Give back an exact copy of the lines from the start of the material through the line bearing "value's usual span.". Include both ends and nothing else.

▬▬▬▬▬▬▬▬▬▬

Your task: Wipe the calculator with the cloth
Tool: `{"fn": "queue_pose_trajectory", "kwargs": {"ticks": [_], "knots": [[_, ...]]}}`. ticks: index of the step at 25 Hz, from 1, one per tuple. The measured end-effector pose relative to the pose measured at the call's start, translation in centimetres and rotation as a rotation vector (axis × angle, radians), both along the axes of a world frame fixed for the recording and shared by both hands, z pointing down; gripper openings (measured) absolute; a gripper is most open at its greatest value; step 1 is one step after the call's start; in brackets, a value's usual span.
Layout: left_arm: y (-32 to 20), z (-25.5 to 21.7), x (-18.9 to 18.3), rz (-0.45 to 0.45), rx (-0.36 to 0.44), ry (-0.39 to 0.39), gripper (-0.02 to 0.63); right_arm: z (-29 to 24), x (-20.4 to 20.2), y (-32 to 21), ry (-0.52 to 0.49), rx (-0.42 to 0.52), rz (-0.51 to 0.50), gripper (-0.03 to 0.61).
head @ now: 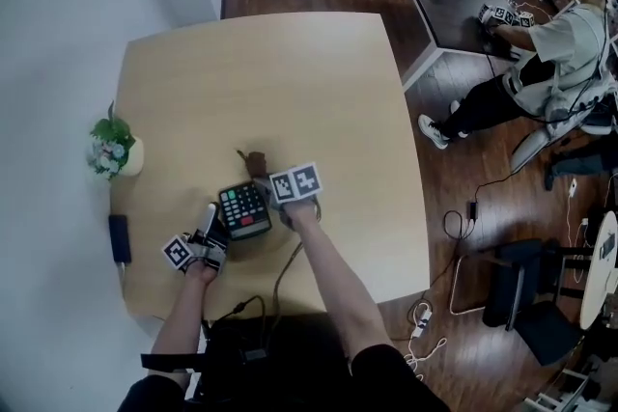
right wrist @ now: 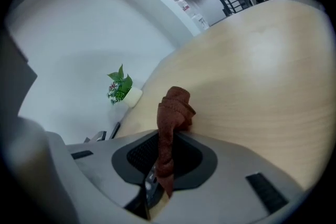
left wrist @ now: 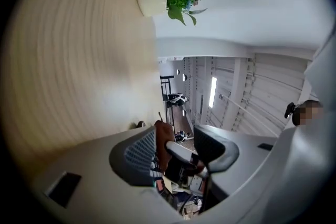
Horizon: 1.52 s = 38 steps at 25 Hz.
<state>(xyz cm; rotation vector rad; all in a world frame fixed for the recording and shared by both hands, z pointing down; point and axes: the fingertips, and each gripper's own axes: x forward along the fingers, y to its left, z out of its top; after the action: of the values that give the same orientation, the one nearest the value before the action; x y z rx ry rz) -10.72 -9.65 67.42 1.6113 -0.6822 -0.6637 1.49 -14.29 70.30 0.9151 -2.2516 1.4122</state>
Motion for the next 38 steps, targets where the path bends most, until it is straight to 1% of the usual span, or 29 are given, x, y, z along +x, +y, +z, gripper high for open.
{"fn": "queue_pose_trajectory", "kwargs": {"ticks": [3, 5, 7, 8, 9, 11, 13, 14, 16, 17, 19, 20, 21, 24, 26, 28, 30, 31, 32, 35, 37, 38], "knots": [[-0.1, 0.1, 0.0, -0.01, -0.014, -0.011, 0.209, -0.7, 1.0, 4.6, -0.049, -0.019, 0.094, 0.066], [-0.2, 0.1, -0.3, -0.026, -0.022, -0.009, 0.204, -0.8, 1.9, 8.8, -0.104, -0.068, 0.167, 0.066], [-0.2, 0.2, -0.4, -0.028, -0.025, -0.004, 0.204, -0.3, 2.5, 13.2, -0.13, -0.13, 0.185, 0.066], [-0.2, 0.2, -0.4, -0.022, -0.021, -0.001, 0.204, -0.2, 2.8, 14.5, -0.122, -0.14, 0.178, 0.066], [-0.2, 0.2, -0.4, -0.015, -0.016, 0.001, 0.204, -0.3, 3.3, 14.6, -0.099, -0.123, 0.17, 0.066], [-0.3, 0.3, -0.5, -0.003, -0.011, 0.007, 0.199, -1.1, 4.2, 11.2, -0.05, -0.021, 0.168, 0.066], [-0.1, 0.3, -0.5, -0.002, -0.013, 0.012, 0.182, -2.3, 4.0, 5.7, -0.025, 0.092, 0.152, 0.066], [0.0, 0.4, -0.5, -0.002, -0.013, 0.013, 0.171, -2.5, 3.5, 3.0, -0.013, 0.132, 0.129, 0.066], [0.2, 0.5, -0.3, -0.002, -0.008, 0.008, 0.156, -2.2, 2.1, -1.1, 0.028, 0.168, 0.053, 0.066], [0.3, 0.5, -0.1, -0.004, -0.007, 0.006, 0.15, -1.6, 1.3, -2.2, 0.054, 0.162, 0.003, 0.066], [0.3, 0.5, 0.2, -0.011, -0.01, 0.001, 0.149, -0.4, -0.1, -2.4, 0.095, 0.124, -0.1, 0.067], [0.3, 0.6, 0.2, -0.015, -0.012, -0.007, 0.149, 0.0, -0.6, -1.8, 0.1, 0.107, -0.132, 0.067], [0.3, 0.7, 0.1, -0.018, -0.013, -0.016, 0.149, 0.0, -0.8, -1.0, 0.094, 0.095, -0.141, 0.067], [0.0, 0.6, 0.0, -0.027, -0.018, -0.021, 0.149, -0.7, -0.1, 2.6, 0.038, 0.059, -0.091, 0.067], [-0.1, 0.4, -0.1, -0.032, -0.022, -0.014, 0.149, -1.1, 0.7, 6.5, -0.003, 0.025, -0.063, 0.066], [-0.1, 0.4, -0.2, -0.032, -0.022, -0.012, 0.149, -1.4, 1.7, 11.0, -0.008, -0.017, -0.08, 0.067], [-0.1, 0.3, -0.2, -0.027, -0.023, -0.004, 0.149, -1.6, 2.7, 14.1, 0.023, -0.041, -0.115, 0.066], [-0.2, 0.3, -0.3, -0.025, -0.022, 0.0, 0.149, -1.7, 3.1, 14.1, 0.043, -0.026, -0.118, 0.066], [-0.2, 0.4, -0.4, -0.024, -0.019, 0.0, 0.149, -1.9, 3.4, 13.1, 0.059, 0.006, -0.109, 0.066], [-0.1, 0.4, -0.4, -0.026, -0.011, -0.001, 0.147, -2.5, 3.0, 6.4, 0.06, 0.124, -0.039, 0.066], [0.0, 0.5, -0.3, -0.031, -0.013, -0.006, 0.147, -2.2, 2.2, 1.9, 0.061, 0.165, -0.027, 0.066], [0.1, 0.6, -0.2, -0.033, -0.016, -0.007, 0.147, -1.9, 1.6, 0.3, 0.067, 0.167, -0.044, 0.066]]}}
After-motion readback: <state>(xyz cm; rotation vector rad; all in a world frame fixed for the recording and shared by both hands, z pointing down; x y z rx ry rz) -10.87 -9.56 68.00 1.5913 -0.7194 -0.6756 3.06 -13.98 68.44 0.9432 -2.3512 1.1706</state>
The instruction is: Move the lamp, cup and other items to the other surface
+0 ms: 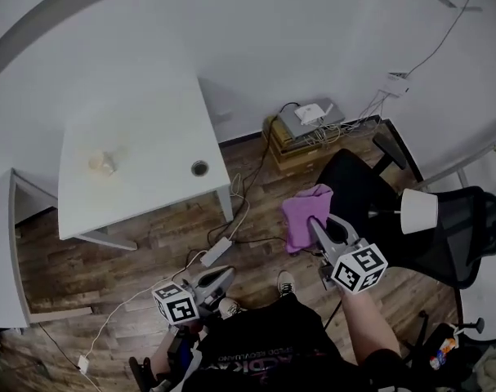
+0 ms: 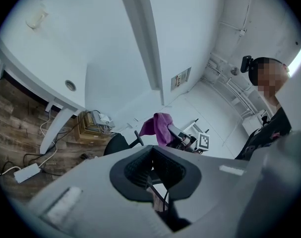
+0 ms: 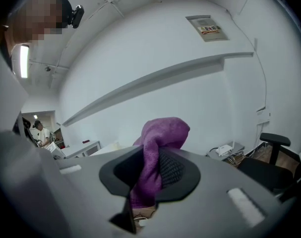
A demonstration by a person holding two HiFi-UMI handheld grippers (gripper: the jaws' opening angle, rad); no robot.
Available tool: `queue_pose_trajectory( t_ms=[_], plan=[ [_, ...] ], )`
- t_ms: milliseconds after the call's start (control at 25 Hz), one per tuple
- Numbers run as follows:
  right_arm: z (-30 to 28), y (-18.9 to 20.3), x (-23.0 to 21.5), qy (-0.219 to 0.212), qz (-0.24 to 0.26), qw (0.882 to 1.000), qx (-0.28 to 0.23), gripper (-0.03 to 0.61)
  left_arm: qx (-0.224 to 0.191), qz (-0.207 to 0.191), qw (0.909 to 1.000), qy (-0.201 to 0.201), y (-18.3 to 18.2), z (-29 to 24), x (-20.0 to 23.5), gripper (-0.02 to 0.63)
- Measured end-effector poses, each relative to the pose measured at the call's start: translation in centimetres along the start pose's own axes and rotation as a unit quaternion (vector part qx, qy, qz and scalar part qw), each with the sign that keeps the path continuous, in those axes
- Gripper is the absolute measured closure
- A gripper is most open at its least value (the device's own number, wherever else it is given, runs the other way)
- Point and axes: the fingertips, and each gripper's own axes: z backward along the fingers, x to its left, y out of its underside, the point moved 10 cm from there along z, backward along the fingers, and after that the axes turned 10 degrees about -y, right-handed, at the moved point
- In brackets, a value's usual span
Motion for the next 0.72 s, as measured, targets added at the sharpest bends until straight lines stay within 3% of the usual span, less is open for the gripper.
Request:
queue_pose_trajectory(
  t_ms=[320, 720],
  plan=[
    [6.0, 0.6, -7.2, 0.083, 0.006, 0.997, 0.005, 0.506, 0.060, -0.012, 0.9975, 0.036, 0.4, -8.8, -2.7, 0.615],
    [12.8, 2.7, -18.3, 0.190, 0.015, 0.981, 0.033, 0.506, 0.103, -0.017, 0.9936, 0.043, 2.0, -16.5, -5.6, 0.615]
  ],
)
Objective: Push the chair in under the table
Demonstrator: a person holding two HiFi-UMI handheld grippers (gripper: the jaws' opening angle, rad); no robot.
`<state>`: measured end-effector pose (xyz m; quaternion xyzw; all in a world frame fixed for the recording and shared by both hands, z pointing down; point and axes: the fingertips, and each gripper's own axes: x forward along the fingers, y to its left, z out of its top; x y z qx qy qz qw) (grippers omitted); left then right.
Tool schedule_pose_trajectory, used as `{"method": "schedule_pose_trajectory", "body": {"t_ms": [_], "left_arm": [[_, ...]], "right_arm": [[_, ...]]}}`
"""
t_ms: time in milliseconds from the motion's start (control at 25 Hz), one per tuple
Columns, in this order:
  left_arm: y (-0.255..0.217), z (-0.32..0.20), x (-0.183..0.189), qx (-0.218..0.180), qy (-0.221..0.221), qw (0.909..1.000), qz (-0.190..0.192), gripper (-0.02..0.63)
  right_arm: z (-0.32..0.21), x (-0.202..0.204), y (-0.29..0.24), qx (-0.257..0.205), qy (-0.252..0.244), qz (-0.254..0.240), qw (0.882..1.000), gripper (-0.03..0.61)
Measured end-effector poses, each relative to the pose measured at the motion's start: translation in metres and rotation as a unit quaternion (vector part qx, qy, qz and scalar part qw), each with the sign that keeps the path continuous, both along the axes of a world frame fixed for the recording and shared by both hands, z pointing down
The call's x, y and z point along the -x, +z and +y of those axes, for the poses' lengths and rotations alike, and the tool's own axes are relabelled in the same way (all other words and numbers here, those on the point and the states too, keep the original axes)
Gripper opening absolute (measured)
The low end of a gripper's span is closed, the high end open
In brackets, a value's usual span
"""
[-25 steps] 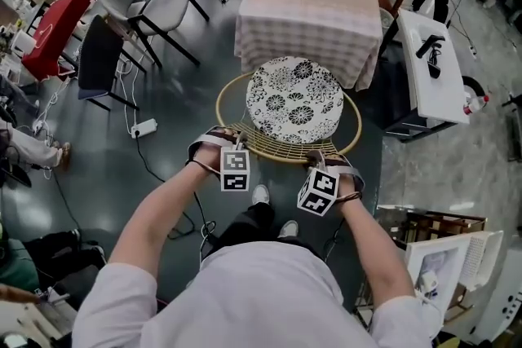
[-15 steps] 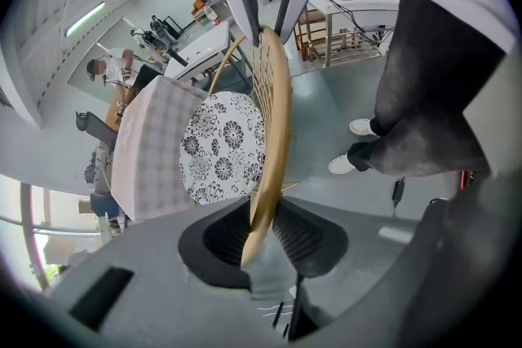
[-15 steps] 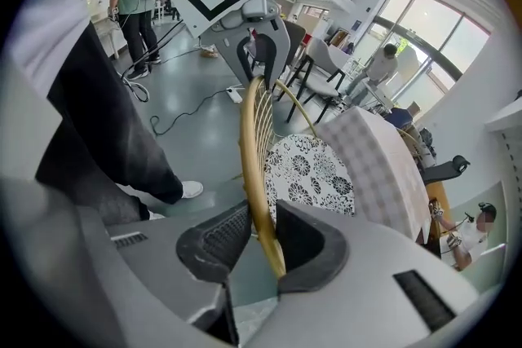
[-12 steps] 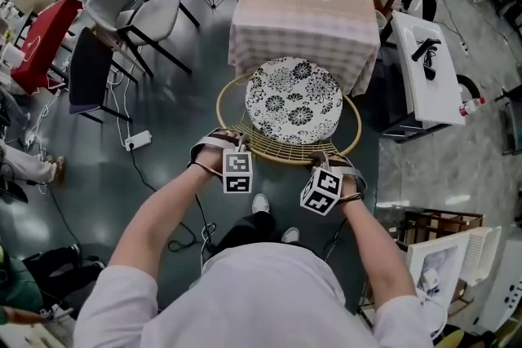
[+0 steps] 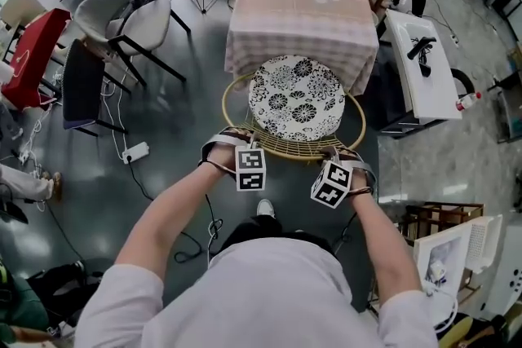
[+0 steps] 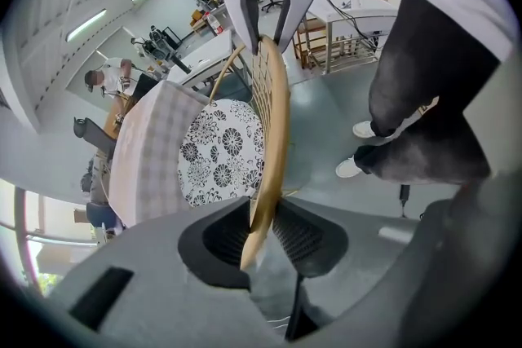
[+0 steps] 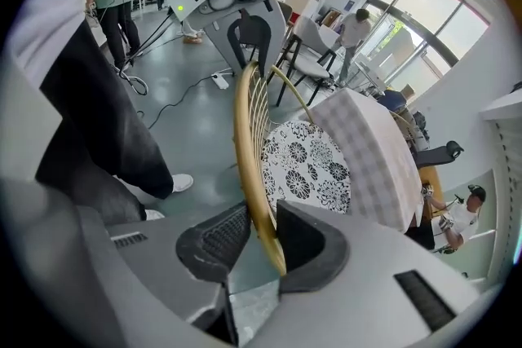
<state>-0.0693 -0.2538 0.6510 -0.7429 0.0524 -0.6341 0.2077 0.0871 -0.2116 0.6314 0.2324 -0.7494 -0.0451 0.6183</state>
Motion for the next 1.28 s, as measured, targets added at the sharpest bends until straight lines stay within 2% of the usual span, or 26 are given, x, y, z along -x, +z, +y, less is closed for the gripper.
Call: {"method": "schedule_pose_trajectory", "body": {"t_ms": [400, 680, 1280], "left_arm": [[-0.001, -0.013, -0.002, 0.010, 0.009, 0.9999, 0.009, 0.089], [0.000, -0.039, -0.008, 0.001, -0.003, 1.0000, 0.006, 0.089], [-0.001, -0.097, -0.021, -0.005, -0.032, 0.9995, -0.002, 0.091]], "right_arm": [[-0.014, 0.000, -0.001, 0.004, 0.015, 0.013, 1.000, 0.084], [-0.041, -0.007, 0.000, -0.009, 0.025, 0.015, 1.000, 0.084], [-0.096, -0.019, 0.000, -0.015, 0.003, 0.006, 1.000, 0.084]]}}
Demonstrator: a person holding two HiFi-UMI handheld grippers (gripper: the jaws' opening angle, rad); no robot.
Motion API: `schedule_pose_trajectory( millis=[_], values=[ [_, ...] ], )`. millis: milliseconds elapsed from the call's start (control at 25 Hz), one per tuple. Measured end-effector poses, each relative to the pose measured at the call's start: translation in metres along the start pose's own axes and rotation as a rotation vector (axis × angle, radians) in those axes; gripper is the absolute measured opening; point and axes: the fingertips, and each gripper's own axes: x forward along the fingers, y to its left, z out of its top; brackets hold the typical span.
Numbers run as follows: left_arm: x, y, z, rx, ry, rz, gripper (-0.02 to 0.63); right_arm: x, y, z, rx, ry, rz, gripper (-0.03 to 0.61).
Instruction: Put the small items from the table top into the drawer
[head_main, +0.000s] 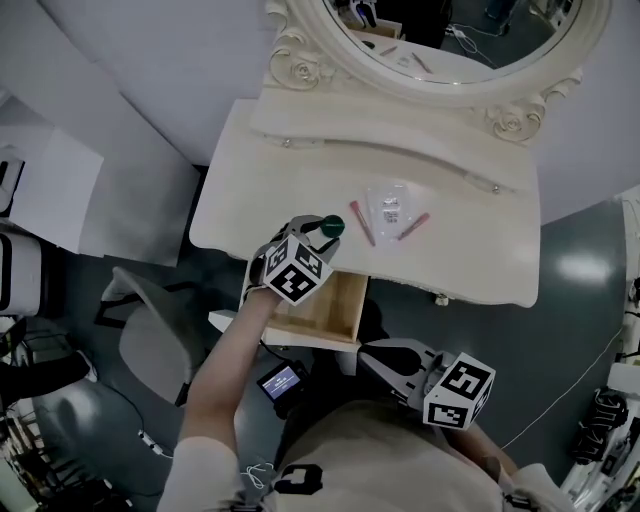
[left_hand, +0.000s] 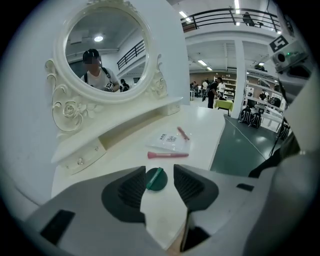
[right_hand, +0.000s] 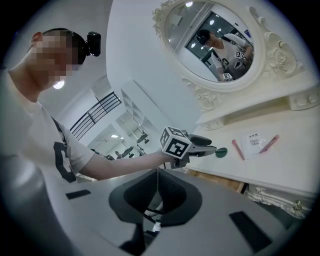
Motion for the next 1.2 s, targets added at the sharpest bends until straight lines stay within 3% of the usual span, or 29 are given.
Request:
schedule_pose_trajectory(
  millis=[520, 1000, 1200],
  values=[
    [0.045, 0.016, -0.02, -0.037, 0.086, -0.046, 0.173, -0.017, -0.03, -0.002, 0.057, 0.014, -0.039, 0.029],
    [0.058, 0.018, -0.034, -0.117, 0.082, -0.115, 0.161, -0.019, -0.044, 0.004, 0.078, -0.031, -0.106, 0.029],
    [0.057, 0.021, -0.033, -0.142, 0.077, -0.107, 0.133, -0.017, -0.043, 0.005, 0.075, -0.037, -0.108, 0.029]
  ],
)
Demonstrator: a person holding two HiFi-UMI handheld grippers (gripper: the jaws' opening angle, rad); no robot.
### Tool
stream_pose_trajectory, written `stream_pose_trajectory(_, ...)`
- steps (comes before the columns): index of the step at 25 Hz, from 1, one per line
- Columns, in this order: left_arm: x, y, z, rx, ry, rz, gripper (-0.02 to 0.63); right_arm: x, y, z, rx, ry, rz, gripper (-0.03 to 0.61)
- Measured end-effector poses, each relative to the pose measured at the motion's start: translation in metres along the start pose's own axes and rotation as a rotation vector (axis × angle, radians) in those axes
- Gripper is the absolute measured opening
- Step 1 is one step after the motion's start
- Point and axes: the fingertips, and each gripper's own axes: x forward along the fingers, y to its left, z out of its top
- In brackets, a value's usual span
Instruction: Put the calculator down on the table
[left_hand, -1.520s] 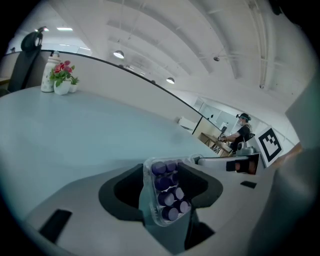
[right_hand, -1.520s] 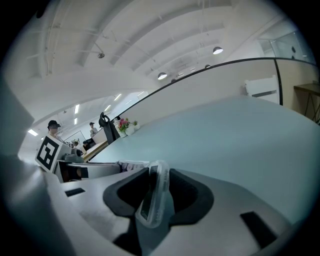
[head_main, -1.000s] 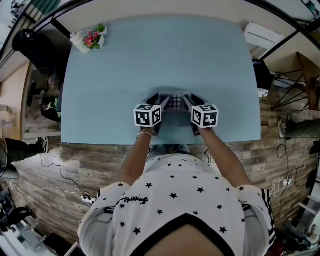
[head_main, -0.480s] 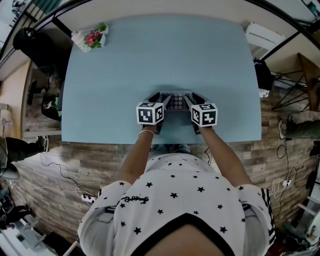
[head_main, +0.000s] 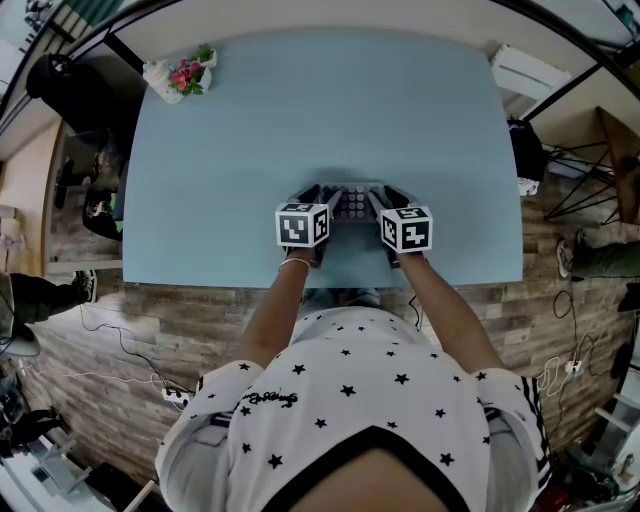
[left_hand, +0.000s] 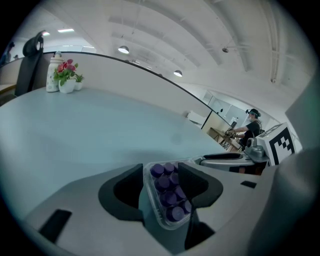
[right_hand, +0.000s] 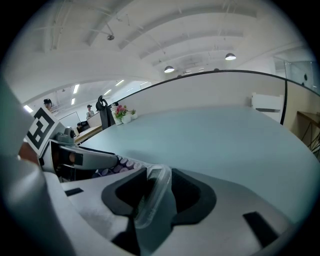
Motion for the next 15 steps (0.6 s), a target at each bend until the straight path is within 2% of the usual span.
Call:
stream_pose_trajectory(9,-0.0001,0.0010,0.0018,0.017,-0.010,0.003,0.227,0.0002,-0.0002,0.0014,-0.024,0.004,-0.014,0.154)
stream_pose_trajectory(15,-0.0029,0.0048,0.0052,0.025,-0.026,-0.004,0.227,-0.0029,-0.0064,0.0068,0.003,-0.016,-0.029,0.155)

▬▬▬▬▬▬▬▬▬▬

▶ [Answer for this exercise]
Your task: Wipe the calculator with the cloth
Tool: `{"fn": "queue_pose_trajectory", "kwargs": {"ticks": [_], "knots": [[_, ...]]}}`. ticks: index of the step at 25 Hz, from 1, one per tuple. The measured end-effector pose relative to the pose measured at the call's start, translation in centimetres and rotation as a rotation vector (axis × angle, radians), both along the axes of a world frame fixed for the recording and shared by both hands, z pointing down; gripper openings (measured) absolute; a gripper is most open at its greatest value; step 1 is one step after the call's start; in brackets, a value's usual span.

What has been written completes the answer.